» Exercise prompt
Using the listing below, work out how many lines include the word "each". Only the number is to be given.

» Information provided
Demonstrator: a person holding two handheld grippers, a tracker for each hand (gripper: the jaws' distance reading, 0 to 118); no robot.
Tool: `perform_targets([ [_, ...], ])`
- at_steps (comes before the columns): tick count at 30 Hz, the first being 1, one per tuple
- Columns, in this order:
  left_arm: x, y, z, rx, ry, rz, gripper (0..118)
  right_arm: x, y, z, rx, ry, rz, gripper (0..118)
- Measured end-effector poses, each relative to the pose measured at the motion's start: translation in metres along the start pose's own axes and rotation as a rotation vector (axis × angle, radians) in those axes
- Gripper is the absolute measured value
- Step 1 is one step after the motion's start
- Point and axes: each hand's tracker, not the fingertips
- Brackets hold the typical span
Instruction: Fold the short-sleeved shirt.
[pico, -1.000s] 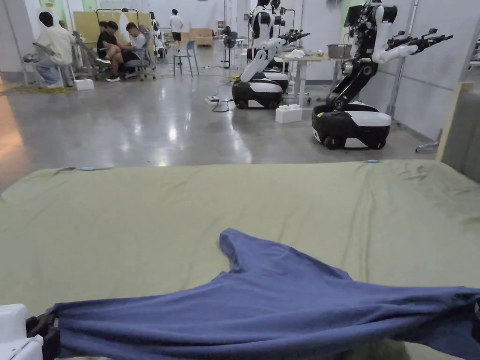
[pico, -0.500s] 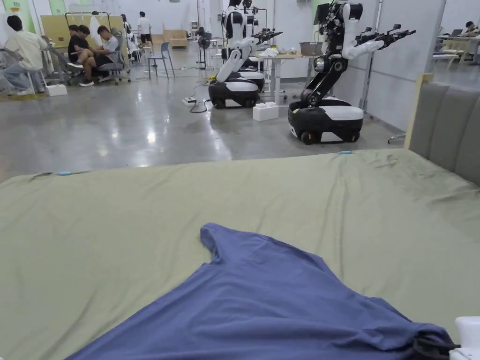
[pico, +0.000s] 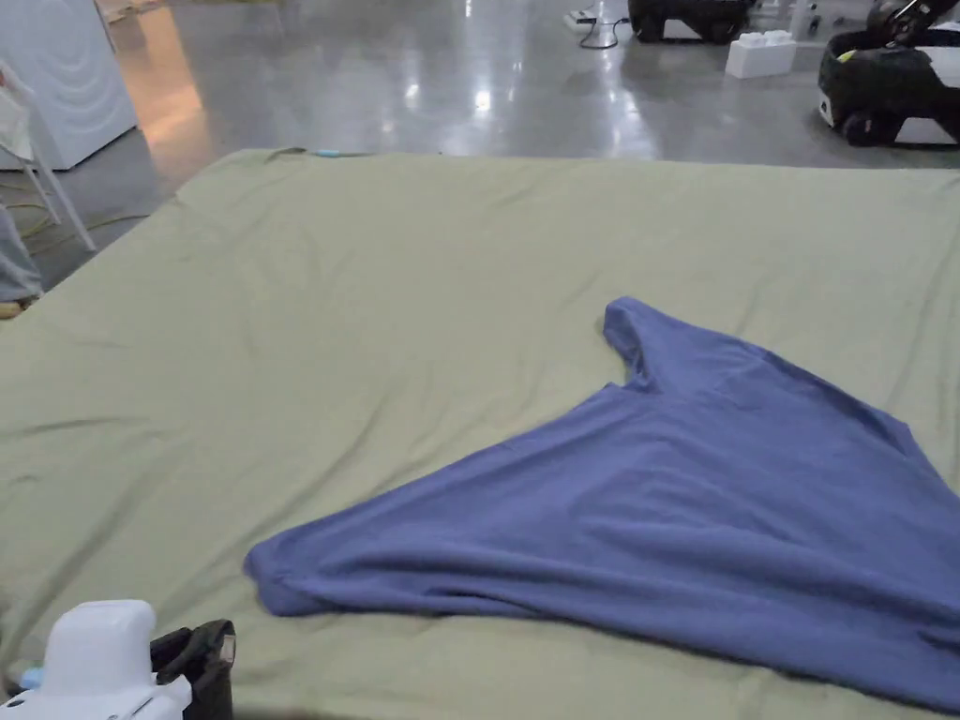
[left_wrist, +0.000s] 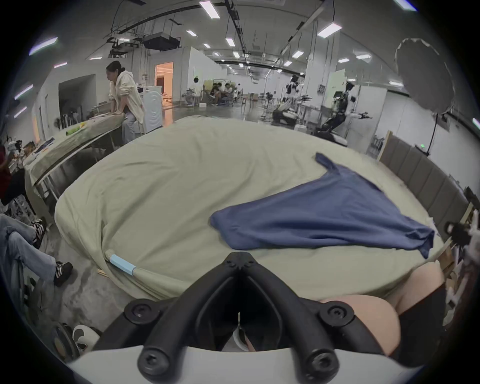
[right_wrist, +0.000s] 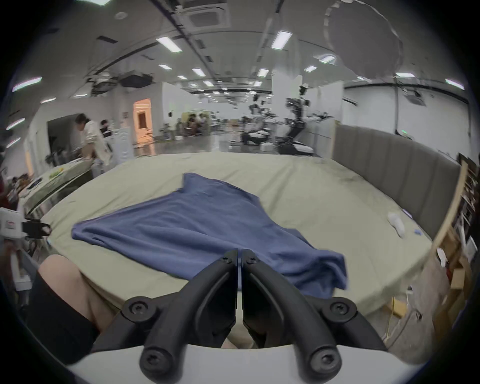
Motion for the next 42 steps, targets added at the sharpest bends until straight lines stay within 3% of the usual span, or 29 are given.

» Final answer
3